-- Your task --
For the listing below, the answer is an exact retyping of the lines from the one with "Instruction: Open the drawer" through the one with "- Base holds", both included, without pictures.

•••••

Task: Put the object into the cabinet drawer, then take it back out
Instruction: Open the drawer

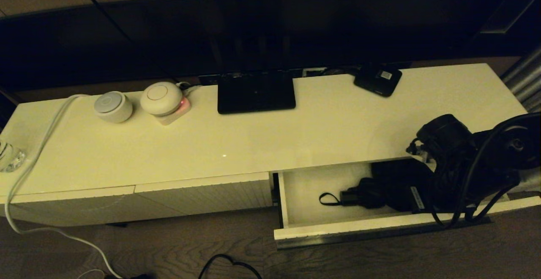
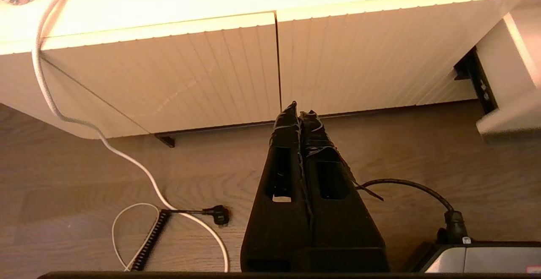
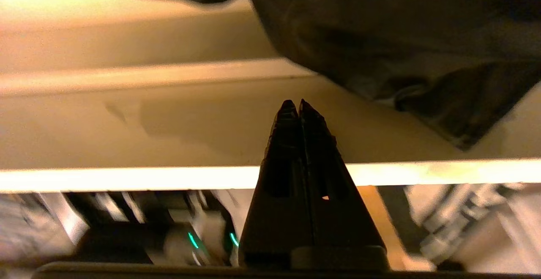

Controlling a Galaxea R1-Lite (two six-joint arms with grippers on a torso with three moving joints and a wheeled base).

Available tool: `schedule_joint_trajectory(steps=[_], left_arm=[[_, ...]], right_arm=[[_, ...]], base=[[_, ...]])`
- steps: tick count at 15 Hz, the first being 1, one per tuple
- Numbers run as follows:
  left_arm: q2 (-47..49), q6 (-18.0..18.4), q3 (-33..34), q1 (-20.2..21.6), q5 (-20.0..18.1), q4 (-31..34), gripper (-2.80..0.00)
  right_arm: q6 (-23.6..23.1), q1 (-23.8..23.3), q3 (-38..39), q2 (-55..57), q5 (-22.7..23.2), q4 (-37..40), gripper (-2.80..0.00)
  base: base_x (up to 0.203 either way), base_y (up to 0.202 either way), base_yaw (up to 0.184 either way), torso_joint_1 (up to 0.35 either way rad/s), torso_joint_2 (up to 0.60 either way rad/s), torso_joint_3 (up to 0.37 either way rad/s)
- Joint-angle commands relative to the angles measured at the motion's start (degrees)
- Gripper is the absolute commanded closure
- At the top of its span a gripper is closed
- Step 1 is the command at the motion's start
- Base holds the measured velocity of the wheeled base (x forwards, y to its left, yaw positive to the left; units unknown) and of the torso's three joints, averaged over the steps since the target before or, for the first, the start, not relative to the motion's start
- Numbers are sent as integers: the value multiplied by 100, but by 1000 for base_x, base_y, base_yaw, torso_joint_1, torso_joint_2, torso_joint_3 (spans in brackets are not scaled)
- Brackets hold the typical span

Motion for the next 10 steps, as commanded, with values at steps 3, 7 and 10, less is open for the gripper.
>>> schedule_joint_trajectory(steps=[3, 7, 10], left_arm=[[0, 0, 18, 2, 3, -2, 0], [0, 0, 18, 2, 3, -2, 0], [0, 0, 18, 2, 3, -2, 0]], right_arm=[[-237, 108, 57, 83, 59, 511, 0], [-243, 253, 107, 36, 76, 826, 0], [-217, 414, 438, 45, 119, 826, 0]], base=[[0, 0, 0, 0, 0, 0], [0, 0, 0, 0, 0, 0], [0, 0, 0, 0, 0, 0]])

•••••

-- Solution to the exercise --
Instruction: Open the drawer


Controlling a Galaxea R1-Lite (two six-joint arms with grippers on a torso with three moving joints and a wheeled base).

Available tool: `schedule_joint_trajectory(steps=[_], left_arm=[[_, ...]], right_arm=[[_, ...]], base=[[_, ...]])`
- steps: tick count at 15 Hz, the first being 1, one per tuple
- Numbers run as follows:
  left_arm: q2 (-47..49), q6 (-18.0..18.4), q3 (-33..34), q1 (-20.2..21.6), q5 (-20.0..18.1), q4 (-31..34), gripper (-2.80..0.00)
  right_arm: q6 (-23.6..23.1), q1 (-23.8..23.3), q3 (-38..39), q2 (-55..57), q5 (-22.7..23.2), q4 (-37..40), gripper (-2.80..0.00)
  base: base_x (up to 0.203 either way), base_y (up to 0.202 either way), base_yaw (up to 0.184 either way), torso_joint_1 (up to 0.35 either way rad/s), torso_joint_2 (up to 0.60 either way rad/s), torso_joint_3 (up to 0.37 either way rad/s)
- Joint-angle commands relative to the angles measured at the motion's start (degrees)
- Gripper is the absolute commanded closure
- At the top of its span a gripper is closed
- Step 1 is the command at the motion's start
- Base holds the measured velocity of the wheeled base (x forwards, y to its left, yaw positive to the left; units unknown) and of the torso's three joints, averaged over the steps since the target before or, for the first, the start, not relative to the motion's start

What was asked for in the exercise is now done.